## Exercise instructions
Determine the number of lines in the data that contain "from", and write only that number.
Content starts
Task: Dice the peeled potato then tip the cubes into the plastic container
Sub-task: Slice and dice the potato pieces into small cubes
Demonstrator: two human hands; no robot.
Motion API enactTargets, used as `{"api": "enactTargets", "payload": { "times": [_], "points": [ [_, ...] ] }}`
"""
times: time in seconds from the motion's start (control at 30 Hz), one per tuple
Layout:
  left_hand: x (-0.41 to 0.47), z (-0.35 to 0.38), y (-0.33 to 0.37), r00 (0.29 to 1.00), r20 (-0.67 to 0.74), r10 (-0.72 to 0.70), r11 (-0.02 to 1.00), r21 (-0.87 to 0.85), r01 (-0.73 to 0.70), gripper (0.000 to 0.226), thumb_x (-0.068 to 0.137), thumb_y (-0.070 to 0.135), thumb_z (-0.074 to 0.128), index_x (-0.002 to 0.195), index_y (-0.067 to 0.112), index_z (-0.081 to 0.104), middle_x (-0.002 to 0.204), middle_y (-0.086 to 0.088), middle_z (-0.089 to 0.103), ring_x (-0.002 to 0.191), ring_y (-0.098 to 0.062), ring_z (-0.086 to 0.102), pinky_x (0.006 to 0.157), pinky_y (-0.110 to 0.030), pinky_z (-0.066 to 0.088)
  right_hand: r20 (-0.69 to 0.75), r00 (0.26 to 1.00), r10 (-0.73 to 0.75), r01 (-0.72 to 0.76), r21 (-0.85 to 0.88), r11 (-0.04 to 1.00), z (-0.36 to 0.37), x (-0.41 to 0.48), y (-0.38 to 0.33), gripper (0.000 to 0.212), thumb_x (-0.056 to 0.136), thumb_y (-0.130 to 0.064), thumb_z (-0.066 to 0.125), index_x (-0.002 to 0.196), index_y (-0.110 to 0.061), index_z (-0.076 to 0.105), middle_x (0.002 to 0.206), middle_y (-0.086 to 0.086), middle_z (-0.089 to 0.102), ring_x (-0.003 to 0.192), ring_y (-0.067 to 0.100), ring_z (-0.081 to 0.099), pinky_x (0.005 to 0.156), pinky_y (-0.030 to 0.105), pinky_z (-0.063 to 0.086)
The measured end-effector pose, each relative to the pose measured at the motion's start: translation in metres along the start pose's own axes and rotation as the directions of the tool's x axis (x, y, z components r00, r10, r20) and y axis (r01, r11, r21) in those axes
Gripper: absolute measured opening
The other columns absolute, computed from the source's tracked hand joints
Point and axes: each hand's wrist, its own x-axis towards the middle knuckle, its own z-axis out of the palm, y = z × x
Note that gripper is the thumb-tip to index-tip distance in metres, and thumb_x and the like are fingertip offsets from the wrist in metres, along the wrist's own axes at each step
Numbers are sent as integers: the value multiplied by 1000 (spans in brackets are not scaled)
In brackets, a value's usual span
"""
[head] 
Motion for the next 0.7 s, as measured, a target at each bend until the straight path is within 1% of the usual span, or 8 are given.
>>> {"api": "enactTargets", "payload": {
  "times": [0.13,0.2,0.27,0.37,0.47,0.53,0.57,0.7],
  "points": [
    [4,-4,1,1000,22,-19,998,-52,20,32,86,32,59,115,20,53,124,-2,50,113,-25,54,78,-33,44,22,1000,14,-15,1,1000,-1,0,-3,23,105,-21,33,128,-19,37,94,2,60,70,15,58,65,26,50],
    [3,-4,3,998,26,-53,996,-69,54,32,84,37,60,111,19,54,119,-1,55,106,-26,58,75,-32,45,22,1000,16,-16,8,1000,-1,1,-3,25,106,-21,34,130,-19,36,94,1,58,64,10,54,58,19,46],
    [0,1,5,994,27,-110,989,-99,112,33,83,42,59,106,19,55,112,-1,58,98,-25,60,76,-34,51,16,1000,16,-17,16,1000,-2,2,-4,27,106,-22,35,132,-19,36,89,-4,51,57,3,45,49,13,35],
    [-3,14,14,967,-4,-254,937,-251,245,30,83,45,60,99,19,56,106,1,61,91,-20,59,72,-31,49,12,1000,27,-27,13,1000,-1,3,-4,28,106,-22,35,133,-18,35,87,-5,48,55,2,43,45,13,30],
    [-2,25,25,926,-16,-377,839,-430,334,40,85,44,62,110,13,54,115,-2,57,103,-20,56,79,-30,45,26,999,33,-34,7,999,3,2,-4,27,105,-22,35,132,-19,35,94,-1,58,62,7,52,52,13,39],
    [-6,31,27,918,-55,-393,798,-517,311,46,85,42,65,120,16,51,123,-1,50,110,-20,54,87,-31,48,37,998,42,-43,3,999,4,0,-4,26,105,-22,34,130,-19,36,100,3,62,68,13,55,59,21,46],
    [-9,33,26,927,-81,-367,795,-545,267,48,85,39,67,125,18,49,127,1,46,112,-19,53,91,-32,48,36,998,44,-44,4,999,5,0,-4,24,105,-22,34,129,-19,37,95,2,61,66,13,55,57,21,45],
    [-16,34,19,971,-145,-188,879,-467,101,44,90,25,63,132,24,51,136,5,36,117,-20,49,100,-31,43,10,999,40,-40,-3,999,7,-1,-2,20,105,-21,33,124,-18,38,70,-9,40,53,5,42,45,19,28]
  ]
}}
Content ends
## Task result
3